■ **WHAT THE EXERCISE ASKS**:
Return only that part of the material below which starts with the line containing "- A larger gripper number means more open" and goes on through the line containing "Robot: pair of", restated exactly.

○ ○ ○ ○ ○ ○ ○

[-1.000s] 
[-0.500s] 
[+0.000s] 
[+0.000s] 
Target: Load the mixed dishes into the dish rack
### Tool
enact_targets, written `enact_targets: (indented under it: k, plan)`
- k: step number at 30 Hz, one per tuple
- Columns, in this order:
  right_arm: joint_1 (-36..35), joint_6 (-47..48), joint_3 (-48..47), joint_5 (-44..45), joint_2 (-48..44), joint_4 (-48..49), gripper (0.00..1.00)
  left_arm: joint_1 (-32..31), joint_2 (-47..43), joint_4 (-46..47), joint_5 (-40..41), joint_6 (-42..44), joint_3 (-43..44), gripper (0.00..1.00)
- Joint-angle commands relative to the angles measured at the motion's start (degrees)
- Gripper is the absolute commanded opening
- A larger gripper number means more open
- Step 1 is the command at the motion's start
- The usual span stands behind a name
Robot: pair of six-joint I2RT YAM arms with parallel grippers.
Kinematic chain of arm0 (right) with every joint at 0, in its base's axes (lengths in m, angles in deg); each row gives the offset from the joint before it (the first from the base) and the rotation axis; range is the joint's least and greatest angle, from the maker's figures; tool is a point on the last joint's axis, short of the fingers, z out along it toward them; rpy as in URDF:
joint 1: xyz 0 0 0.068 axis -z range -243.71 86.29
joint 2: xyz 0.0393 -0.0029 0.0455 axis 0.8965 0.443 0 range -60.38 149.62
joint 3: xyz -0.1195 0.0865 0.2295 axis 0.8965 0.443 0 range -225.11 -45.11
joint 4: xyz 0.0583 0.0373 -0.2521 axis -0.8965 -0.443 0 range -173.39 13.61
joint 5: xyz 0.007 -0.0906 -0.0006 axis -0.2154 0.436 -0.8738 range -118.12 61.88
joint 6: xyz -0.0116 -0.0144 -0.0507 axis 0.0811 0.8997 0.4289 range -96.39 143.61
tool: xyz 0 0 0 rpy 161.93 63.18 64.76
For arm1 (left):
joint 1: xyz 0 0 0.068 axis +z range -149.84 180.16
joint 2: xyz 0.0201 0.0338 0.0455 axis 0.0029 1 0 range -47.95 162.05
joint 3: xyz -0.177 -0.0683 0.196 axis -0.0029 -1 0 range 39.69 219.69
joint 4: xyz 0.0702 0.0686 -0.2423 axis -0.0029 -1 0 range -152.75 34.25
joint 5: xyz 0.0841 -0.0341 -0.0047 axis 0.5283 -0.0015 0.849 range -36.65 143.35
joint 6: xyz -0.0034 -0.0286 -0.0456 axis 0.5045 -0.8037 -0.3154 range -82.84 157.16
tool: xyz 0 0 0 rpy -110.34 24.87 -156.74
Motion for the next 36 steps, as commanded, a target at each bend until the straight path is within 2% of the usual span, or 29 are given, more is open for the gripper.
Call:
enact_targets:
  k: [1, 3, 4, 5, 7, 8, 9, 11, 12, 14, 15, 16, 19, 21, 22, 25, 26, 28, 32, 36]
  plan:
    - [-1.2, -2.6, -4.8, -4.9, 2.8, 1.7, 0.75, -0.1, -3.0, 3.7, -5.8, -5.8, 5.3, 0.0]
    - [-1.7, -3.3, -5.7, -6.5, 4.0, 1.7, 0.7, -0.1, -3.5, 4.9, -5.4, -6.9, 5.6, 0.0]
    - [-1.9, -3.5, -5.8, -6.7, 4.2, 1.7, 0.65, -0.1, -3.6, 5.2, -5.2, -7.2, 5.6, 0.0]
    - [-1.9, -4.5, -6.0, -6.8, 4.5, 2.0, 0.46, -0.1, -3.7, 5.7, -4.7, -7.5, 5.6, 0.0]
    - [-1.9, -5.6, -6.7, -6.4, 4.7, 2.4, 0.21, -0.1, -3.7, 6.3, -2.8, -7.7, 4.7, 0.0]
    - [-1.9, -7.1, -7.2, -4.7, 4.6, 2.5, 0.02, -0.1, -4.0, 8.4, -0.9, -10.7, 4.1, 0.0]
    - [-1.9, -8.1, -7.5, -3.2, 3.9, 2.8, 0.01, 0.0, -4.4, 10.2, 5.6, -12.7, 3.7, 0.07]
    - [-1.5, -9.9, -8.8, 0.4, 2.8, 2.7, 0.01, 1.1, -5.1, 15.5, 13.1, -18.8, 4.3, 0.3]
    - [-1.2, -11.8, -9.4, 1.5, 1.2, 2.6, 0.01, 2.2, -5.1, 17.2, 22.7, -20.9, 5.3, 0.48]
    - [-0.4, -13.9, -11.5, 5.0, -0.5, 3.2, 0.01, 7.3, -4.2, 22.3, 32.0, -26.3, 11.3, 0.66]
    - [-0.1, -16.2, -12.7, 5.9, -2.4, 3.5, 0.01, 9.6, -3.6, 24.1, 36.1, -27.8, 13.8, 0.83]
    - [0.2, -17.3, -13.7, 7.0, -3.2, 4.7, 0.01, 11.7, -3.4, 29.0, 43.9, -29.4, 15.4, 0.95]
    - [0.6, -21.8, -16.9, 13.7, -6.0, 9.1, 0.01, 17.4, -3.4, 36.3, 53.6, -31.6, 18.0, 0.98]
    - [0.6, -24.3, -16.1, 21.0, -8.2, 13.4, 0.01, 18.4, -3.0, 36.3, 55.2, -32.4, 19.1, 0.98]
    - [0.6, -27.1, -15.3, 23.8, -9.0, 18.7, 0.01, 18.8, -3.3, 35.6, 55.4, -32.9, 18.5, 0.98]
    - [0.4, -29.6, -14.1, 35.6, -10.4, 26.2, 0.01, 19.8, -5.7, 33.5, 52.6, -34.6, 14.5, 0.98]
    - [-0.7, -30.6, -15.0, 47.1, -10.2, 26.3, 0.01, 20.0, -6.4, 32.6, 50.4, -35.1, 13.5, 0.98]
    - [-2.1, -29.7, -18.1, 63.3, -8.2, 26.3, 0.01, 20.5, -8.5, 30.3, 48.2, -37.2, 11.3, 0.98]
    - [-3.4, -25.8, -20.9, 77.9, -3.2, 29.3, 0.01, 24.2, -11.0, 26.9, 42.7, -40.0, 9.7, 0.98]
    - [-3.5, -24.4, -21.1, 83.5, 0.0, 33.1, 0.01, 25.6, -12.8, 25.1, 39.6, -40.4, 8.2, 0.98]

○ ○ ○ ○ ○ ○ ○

■ **SOLUTION**:
- A larger gripper number means more open
- Step 1 is the command at the motion's start
- The usual span stands behind a name
Robot: pair of six-joint I2RT YAM arms with parallel grippers.

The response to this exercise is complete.